One of the most vexing problems surrounding dealing with brain ailments is dealing with the blood brain barrier. The good thing about the blood brain barrier is that it protects the brain against harmful diseases and toxins that may be in the blood stream. The bad thing about it is that it prevents doctors from introducing life-saving drugs to the brain to treat everything from cancer tumors to Alzheimer’s. According to a Wednesday story in the New Scientist, that may be about to change.

A research team at a new medical startup called CarThera in Paris, France have managed to temporarily breach the blood brain barrier through use of an implanted ultrasound device and an injection of microbubbles. The ultrasound waves cause the microbubble to vibrate, hence temporarily open the blood brain barrier. A surgeon at the Pitié-Salpêtrière Hospital used the technique to introduce chemotherapy drugs to the brains of four patients with a particularly aggressive form of brain cancer.

The procedure has been done once a month since July. A few months must pass before it can be determined whether the technique has been effective.

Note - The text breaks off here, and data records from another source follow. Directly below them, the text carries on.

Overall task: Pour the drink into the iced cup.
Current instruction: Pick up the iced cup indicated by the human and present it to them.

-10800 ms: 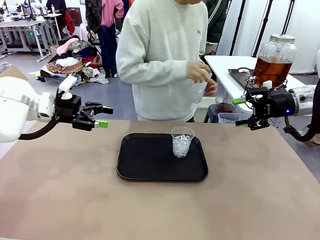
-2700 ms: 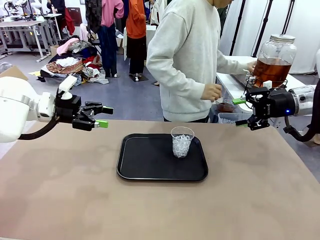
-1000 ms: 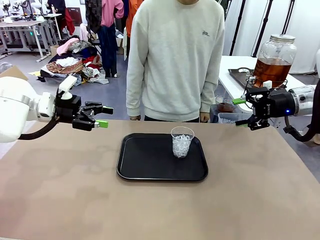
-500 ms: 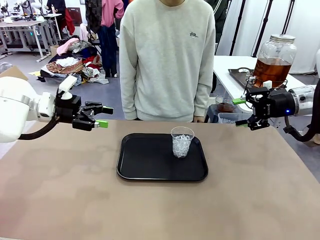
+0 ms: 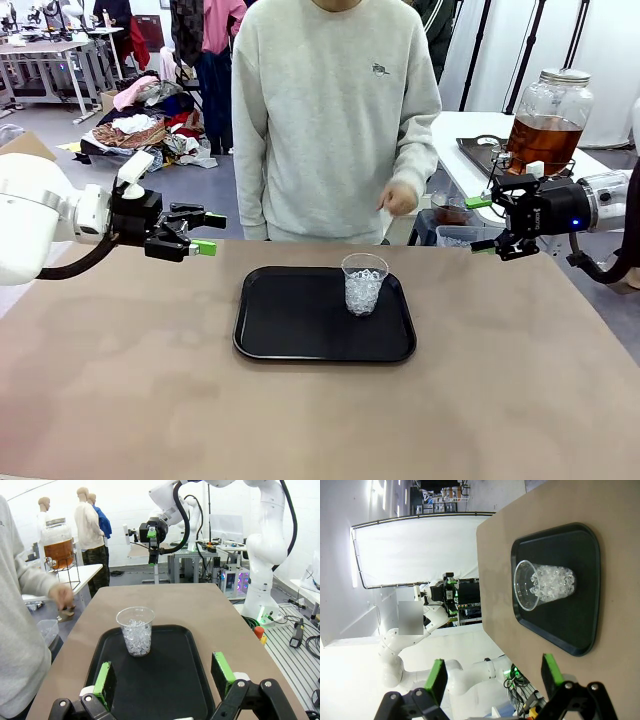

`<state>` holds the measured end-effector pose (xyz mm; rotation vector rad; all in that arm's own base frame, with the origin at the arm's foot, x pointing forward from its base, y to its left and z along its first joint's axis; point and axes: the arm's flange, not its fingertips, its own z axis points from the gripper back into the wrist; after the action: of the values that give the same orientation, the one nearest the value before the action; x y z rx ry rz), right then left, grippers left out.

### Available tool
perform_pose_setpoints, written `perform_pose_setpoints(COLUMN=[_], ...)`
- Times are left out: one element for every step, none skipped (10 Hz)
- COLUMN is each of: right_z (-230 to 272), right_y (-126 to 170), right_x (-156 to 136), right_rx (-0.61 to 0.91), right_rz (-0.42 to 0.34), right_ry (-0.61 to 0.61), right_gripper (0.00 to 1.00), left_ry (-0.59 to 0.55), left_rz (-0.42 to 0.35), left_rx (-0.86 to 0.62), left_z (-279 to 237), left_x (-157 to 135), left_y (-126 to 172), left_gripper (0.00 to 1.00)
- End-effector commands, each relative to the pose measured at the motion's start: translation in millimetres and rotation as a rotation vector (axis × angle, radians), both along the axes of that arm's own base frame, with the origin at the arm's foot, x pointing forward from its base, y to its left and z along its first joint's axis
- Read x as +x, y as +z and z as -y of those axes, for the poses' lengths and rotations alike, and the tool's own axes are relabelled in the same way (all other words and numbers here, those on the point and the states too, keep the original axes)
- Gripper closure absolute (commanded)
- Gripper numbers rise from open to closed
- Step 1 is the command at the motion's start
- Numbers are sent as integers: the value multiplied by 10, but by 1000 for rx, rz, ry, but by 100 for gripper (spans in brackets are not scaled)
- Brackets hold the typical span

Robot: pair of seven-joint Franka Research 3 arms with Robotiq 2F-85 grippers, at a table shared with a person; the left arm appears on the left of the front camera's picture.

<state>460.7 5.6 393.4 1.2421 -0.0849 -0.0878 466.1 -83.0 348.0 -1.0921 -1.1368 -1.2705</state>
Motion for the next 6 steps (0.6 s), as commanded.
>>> perform_pose_setpoints(right_z=[-3, -3, -3, -3, -3, -3], right_y=[10, 10, 10, 10, 10, 10], right_x=[0, 0, 0, 0, 0, 0], right_rx=[2, 2, 2, 2, 2, 2], right_rz=[-1, -1, -1, -1, -1, -1], right_ry=[-1, -1, -1, -1, -1, -1], right_gripper=[0, 0, 0, 0, 0, 0], left_ry=[-1, -1, -1, -1, -1, -1], left_rz=[2, 2, 2, 2, 2, 2], left_rx=[-1, -1, -1, -1, -1, -1], left_z=[1, 1, 1, 1, 1, 1], left_x=[-4, -4, -4, -4, -4, -4], left_y=[7, 7, 7, 7, 7, 7], left_gripper=[0, 0, 0, 0, 0, 0])
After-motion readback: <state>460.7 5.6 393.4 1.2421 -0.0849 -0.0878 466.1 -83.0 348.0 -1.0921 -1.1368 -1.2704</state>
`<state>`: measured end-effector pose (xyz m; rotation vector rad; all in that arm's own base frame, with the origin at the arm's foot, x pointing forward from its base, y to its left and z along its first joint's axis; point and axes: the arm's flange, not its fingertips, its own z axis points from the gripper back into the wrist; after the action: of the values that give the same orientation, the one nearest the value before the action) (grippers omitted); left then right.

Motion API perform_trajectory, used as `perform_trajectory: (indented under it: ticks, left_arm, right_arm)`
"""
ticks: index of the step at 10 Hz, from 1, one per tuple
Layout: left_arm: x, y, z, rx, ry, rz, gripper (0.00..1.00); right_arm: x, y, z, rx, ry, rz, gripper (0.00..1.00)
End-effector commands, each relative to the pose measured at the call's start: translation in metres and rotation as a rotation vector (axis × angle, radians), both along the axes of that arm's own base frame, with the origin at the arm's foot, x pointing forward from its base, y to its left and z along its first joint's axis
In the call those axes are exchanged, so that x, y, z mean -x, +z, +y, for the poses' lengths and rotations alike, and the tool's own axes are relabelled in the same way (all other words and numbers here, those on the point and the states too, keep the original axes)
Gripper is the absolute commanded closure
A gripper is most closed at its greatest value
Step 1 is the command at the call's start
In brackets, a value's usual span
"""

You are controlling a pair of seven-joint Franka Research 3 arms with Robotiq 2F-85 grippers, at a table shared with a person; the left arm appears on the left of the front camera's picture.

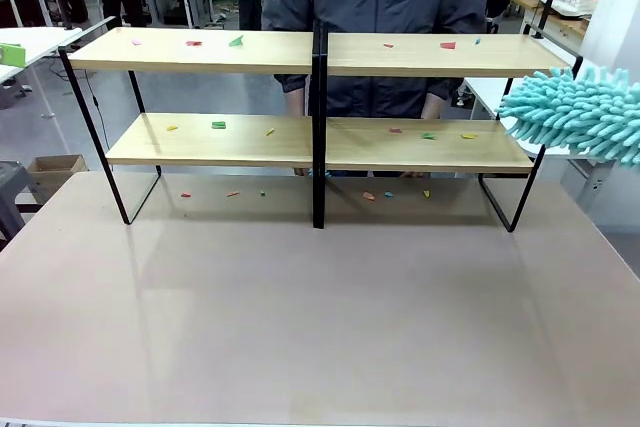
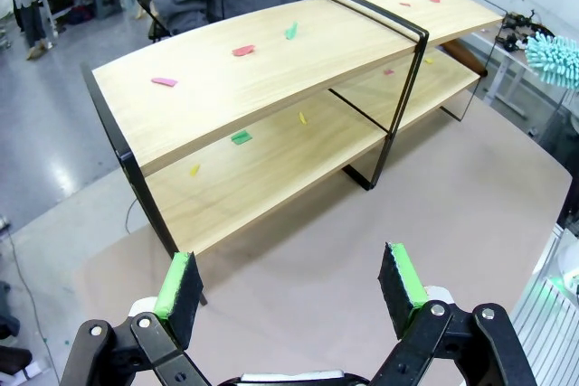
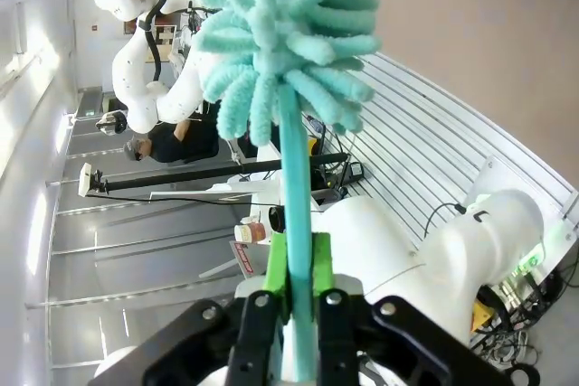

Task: Clean the shelves.
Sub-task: Pick up the Duster when the human hands it over, then clean a randomly selected level of the Shelf with the Duster.

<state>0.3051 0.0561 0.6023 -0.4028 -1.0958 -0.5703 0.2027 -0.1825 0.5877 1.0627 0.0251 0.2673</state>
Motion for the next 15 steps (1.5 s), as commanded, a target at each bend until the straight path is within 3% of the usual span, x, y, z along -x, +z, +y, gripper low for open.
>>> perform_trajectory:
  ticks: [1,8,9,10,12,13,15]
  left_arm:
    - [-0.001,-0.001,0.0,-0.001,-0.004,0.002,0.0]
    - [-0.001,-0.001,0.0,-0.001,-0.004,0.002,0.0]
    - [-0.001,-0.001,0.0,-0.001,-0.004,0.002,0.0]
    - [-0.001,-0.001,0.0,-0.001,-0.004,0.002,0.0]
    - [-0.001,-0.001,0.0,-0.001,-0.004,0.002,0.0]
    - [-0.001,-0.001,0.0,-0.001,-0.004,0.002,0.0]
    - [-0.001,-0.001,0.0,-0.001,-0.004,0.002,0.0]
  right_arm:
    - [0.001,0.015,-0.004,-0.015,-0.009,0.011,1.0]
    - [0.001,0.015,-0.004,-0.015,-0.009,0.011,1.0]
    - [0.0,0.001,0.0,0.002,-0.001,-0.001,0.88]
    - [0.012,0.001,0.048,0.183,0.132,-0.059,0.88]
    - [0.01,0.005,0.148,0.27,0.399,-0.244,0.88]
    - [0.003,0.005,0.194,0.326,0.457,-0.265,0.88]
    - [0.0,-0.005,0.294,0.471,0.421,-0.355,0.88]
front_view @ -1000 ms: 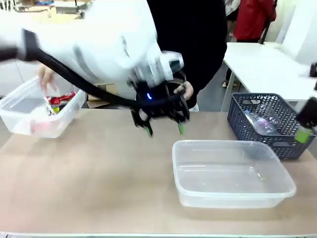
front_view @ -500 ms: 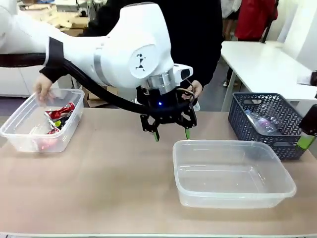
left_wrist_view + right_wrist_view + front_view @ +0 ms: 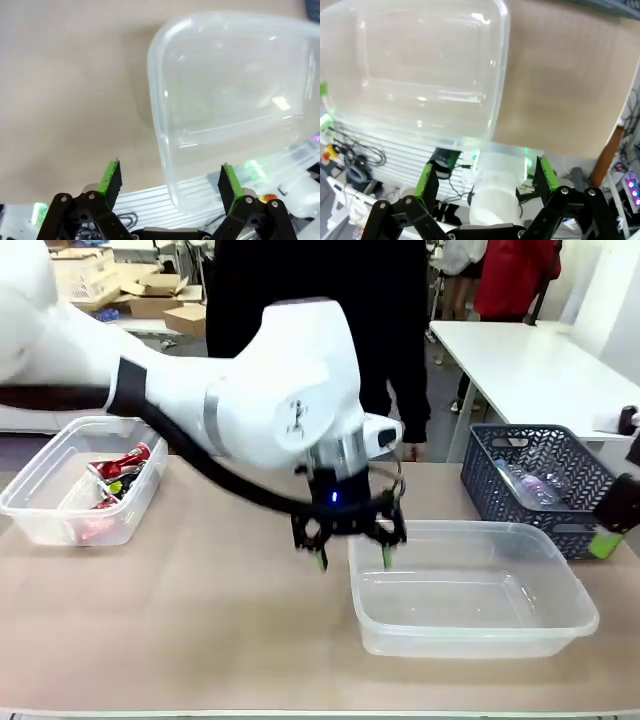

However, the marker dye that accompanied the chemotherapy drug can cross the blood brain barrier, so hopes are high that the drug has also passed and is doing its work.

If the techniques works, the ramifications for the treatment of a variety of brain ailments are profound. Indeed some evidence exists that just opening the blood brain barrier without drugs has a benefit for treating Alzheimer’s. Researchers theorize that the breach allows antibodies to pass into the brain and attack the growth of plaque that destroys cognitive function in people with the disease.